Fig. 4. Simulation results of the 10T-SRAM cell showing the dynamic and subthreshold leakage currents.

| TABLE II                                           |
|----------------------------------------------------|
| EXPERIMENTAL RESULTS OF THE BASELINE 10T-SRAM CELL |

| Figure of Merit                 | Experimental Value |  |
|---------------------------------|--------------------|--|
| Average power P <sub>SRAM</sub> | $2.27 \ \mu W$     |  |
| SNM                             | 271 mV             |  |

July 23, 2012

## IV. THE PROPOSED DOE-ILP BASED HKMG SRAM DESIGN FLOW

The primary purpose of the design flow is power minimization (including leakage), while maximizing stability. The proposed design flow is shown in Algorithm 1. The input to the flow is a baseline cell design that meets specifications with minimum sized transistors. The design optimization specifications are as follows: minimize power (leakage) consumption for designer defined values of static noise margin (SNM).

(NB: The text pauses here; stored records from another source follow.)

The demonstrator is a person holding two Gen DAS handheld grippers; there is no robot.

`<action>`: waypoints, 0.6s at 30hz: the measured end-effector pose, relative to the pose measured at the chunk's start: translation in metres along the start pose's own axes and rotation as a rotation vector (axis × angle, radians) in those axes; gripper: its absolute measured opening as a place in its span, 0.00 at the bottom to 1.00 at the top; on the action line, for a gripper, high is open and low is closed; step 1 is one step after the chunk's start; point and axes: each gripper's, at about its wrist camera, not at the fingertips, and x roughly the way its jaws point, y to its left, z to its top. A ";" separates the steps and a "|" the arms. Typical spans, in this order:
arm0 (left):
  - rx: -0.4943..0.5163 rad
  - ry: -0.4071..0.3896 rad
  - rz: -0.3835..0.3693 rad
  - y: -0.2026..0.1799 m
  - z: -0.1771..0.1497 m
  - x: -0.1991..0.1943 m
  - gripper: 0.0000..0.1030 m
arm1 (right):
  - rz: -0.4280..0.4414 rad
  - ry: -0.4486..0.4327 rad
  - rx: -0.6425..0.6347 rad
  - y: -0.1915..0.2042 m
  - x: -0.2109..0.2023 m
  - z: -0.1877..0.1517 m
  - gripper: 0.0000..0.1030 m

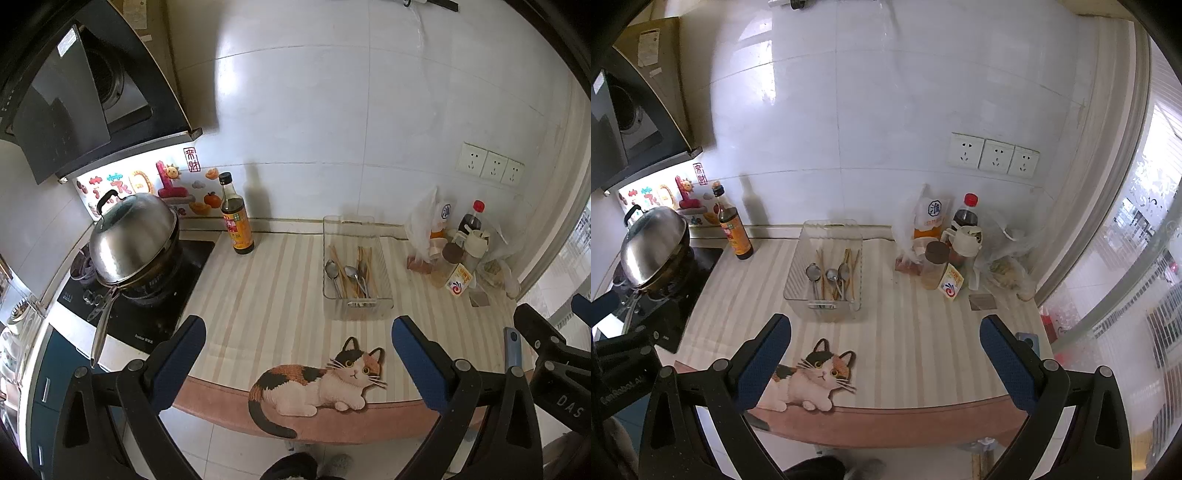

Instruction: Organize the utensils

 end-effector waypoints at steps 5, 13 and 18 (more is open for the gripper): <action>0.000 0.002 -0.002 0.000 0.001 0.002 1.00 | -0.001 -0.001 -0.004 -0.002 0.002 0.001 1.00; 0.001 0.002 -0.001 0.000 0.002 0.003 1.00 | 0.003 -0.001 -0.005 -0.003 0.005 0.002 1.00; -0.002 0.002 -0.001 -0.001 0.004 0.005 1.00 | 0.003 0.001 -0.004 -0.002 0.005 0.003 1.00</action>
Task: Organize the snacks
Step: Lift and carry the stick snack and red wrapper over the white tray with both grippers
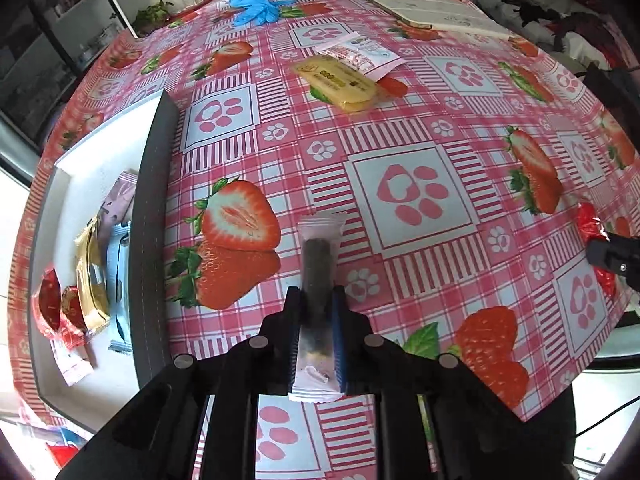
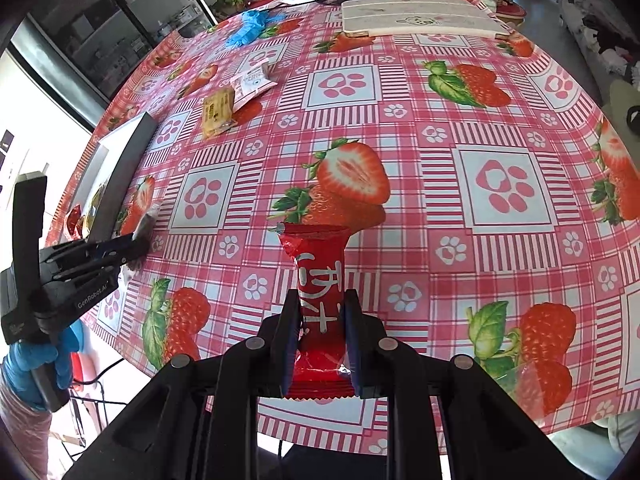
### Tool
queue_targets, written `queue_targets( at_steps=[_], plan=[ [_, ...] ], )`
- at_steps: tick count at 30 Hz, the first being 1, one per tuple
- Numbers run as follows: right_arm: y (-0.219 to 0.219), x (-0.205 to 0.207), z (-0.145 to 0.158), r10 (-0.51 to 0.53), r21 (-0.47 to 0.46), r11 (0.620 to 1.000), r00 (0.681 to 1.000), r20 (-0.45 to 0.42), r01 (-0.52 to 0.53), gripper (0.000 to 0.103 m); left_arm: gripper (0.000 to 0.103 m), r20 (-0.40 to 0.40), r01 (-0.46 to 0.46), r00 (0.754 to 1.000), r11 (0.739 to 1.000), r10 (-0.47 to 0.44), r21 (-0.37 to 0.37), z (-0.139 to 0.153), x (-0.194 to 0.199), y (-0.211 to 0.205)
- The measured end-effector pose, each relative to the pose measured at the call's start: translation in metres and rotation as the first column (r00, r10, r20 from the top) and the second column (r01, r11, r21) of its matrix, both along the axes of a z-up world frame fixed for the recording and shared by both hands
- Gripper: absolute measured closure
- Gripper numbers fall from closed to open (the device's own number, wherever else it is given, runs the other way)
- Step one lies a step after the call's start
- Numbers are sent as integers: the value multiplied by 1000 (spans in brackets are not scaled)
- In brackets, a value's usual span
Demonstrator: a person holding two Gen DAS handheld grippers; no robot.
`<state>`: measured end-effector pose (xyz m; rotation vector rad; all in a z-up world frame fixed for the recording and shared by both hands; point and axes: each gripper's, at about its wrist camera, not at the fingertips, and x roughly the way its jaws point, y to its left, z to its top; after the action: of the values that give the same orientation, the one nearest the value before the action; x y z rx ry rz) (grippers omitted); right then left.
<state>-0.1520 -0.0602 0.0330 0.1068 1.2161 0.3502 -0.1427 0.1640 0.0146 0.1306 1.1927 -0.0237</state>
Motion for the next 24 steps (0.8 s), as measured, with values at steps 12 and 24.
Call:
queue_targets(
  at_steps=[12,24],
  plan=[
    [19,5,21,33,29,999,999,33,-34,81,87,114,-40,992,994,52,-106,65,-7,24],
    [91,23,65,157,72,984,984,90,-163,81,87,296,-164,938,984,179,-73,163,-10,126]
  ],
)
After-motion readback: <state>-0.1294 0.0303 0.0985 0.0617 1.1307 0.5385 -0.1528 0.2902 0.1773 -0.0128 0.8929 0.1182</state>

The figures of merit (FoMs) under consideration are measured for the baseline design. We have considered a dual threshold voltage (dual- $V_{th}$ ) assignment for power reduction of the transistors of the SRAM. This is achieved using a Design of Experiments-Integer Linear Programming (DOE-ILP) based approach. The purpose of using DOE is that it is one of the most efficient ways to understand relationship between input factors and response [19]. For determining the setting of input factors which optimize the response, we use ILP, which solves the linear equations, and ensures minimum power consuming configuration of the cell. However, this results in degradation in the stability (SNM) of the SRAM and it fails to meet the specifications. The baseline 10T-SRAM cell is then subjected to a DOE based approach using a 2-Level Taguchi  $L_{12}$  array. The factors are the 10  $V_{th}$  states of the 10 transistors of the cell (Fig. 1). Each factor can take a high  $V_{th}$  state (+1) or a nominal  $V_{th}$  state (-1). The  $L_{12}$  array consists of a total of 12 experimental runs.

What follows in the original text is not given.